Certains travaillent sur l’augmentation du nombre de copies de gènes suppresseurs de tumeurs chez la souris grâce aux ciseaux à ADN-Crispr. On peut aussi espérer trouver des molécules qui favorisent l’apoptose [le suicide] des tumeurs malignes, mais le risque, c’est de créer des maladies auto-immunes. En obligeant une cellule à s’autodétruire dès qu’elle présente la moindre anomalie, on risque d’avoir de nombreuses cellules qui se dézinguent alors que leurs mutations n’étaient pas dangereuses. Il faut surtout continuer à travailler sur les failles des cellules cancéreuses. Ce qui me paraît porteur d’espoir, c’est de réussir à mieux coupler chirurgie-chimiothérapie-radiothérapie-immunothérapie-ARN et thérapies adaptatives. Nous obtiendrons bientôt des résultats extraordinaires concernant notre problème majeur : les cancers généralisés.

« Le meilleur moyen de lutter contre le cancer reste de limiter les sources de mutagènes, le tabac, l’alcool et la malbouffe en particulier »

Quelles sont les meilleures stratégies pour combattre ces métastases ?

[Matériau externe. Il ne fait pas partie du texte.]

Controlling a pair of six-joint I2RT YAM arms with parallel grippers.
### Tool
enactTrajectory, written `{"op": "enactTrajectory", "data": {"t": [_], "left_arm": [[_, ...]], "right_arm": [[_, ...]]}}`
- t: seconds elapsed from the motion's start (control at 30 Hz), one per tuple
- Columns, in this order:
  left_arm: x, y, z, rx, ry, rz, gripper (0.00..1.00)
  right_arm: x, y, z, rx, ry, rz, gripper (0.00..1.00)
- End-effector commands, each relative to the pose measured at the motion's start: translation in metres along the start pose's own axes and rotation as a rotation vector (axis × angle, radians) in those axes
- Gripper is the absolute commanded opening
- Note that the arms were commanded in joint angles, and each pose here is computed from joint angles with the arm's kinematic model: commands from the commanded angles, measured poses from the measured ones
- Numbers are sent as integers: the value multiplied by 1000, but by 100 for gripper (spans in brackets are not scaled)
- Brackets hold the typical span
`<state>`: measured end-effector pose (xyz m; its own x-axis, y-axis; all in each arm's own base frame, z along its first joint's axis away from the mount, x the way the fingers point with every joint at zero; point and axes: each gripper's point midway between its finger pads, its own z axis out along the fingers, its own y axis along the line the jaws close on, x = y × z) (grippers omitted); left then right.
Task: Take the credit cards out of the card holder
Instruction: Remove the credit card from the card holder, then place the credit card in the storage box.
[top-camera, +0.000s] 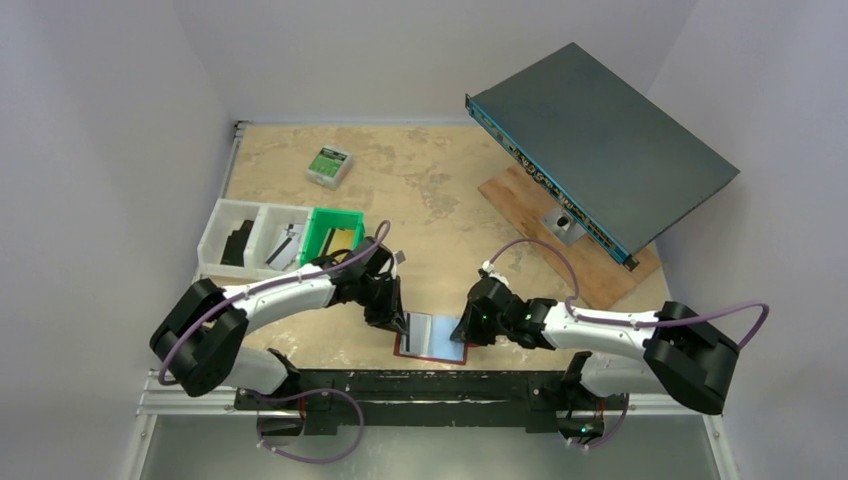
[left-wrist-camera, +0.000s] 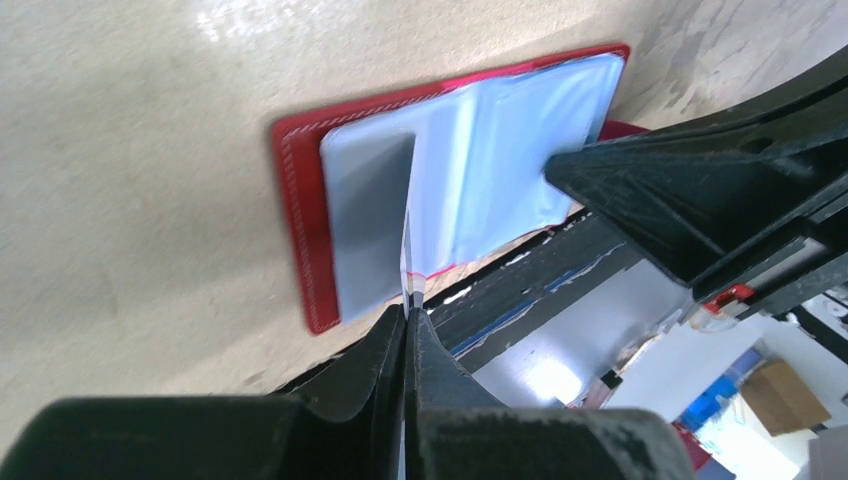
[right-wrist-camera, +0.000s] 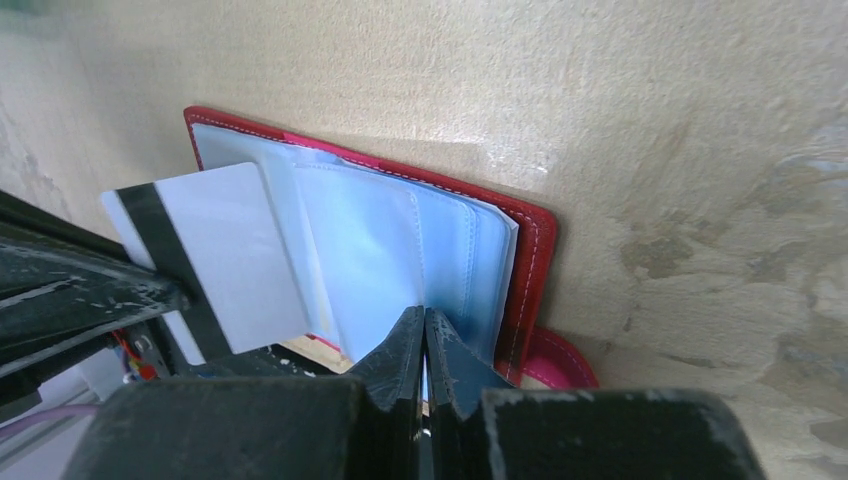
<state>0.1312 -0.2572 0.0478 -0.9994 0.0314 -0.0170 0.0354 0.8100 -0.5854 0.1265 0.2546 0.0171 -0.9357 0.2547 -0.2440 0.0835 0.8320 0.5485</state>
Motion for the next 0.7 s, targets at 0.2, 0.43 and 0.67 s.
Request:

Nous avons réussi récemment à leur appliquer des modèles mathématiques qui nous permettent d’en identifier les phases critiques et ainsi de pouvoir mieux séquencer les traitements. Pour constituer des foyers secondaires, des cellules tumorales circulantes s’échappent de la tumeur primaire dans la circulation sanguine et lymphatique. Ces cellules circulantes n’ont que quelques heures à vivre au maximum. Si l’on réussissait à réduire leur durée de vie ne serait-ce que de dix ou quinze minutes, aucune n’arriverait à s’installer ailleurs. Catherine Alix-Panabières mène depuis deux ans au sein de notre équipe un travail passionnant sur la biopsie liquide. Nous avons réussi, sur un patient, hélas depuis décédé, à suivre en temps réel l’évolution de la composition génétique des cellules tumorales. 

Quelles sont les raisons pour lesquelles vous préconisez la voie des polythérapies ?

On sait qu’un organisme vivant est rarement un démon darwinien qui résisterait à tous les remèdes. La biologie évolutive peut apporter un éclairage sur l’ordre dans lequel on peut administrer chacune des thérapies, avec par exemple une chimiothérapie néoadjuvante [qui intervient avant tout acte chirurgical] pour diminuer la taille de la tumeur primaire, puis une myriade de thérapies plus légères qui terminent le travail sans sélectionner de variants résistants. D’autres hypothèses sont sur la table. Les cellules cancéreuses étant très instables génétiquement, elles occasionnent des dégâts dans leur propre ADN, qu’elles doivent en permanence réparer. Avec une collègue de l’Institut Curie, Marie Dutreix, nous avons mis au point une petite molécule qui vient mimer de faux dégâts sur l’ADN afin d’enclencher le processus de réparation. En multipliant ces fausses alertes, on peut conduire les cellules tumorales à cesser de se réparer et envoyer à ce moment-là une charge thérapeutique massive à laquelle le cancer n’est plus en état de répliquer.

Pourquoi le nombre de cancers augmente-t-il ?

La principale explication vient de nos modes de vie. Nos adaptations anticancers, très puissantes, se sont construites sur le temps long d’un monde très différent du nôtre. Aujourd’hui, on mange trop et souvent mal, on ne bouge pas assez, il y a de la pollution partout… Nous maltraitons notre ADN comme jamais, et ce, en vivant beaucoup plus longtemps. Ces mismatches [inadéquations] peuvent être très subtiles. Par exemple, les femmes au temps de la préhistoire n’avaient que quelques dizaines d’épisodes de règles, elles étaient constamment enceintes ou en train d’allaiter. Une femme moderne peut avoir trois ou quatre cents cycles, chacune de ces périodes correspond à un pic hormonal qui peut être problématique dans les cas des cancers hormonodépendants. Nos défenses sont celles d’un monde d’hier pour un risque exacerbé qui ne va pas aller en s’arrangeant avec l’augmentation de l’obésité et les pollutions croissantes. Heureusement, notre boîte à outils est pleine de promesses, mais le meilleur moyen de lutter contre le cancer reste de limiter les sources de mutagènes, le tabac, l’alcool et la malbouffe en particulier.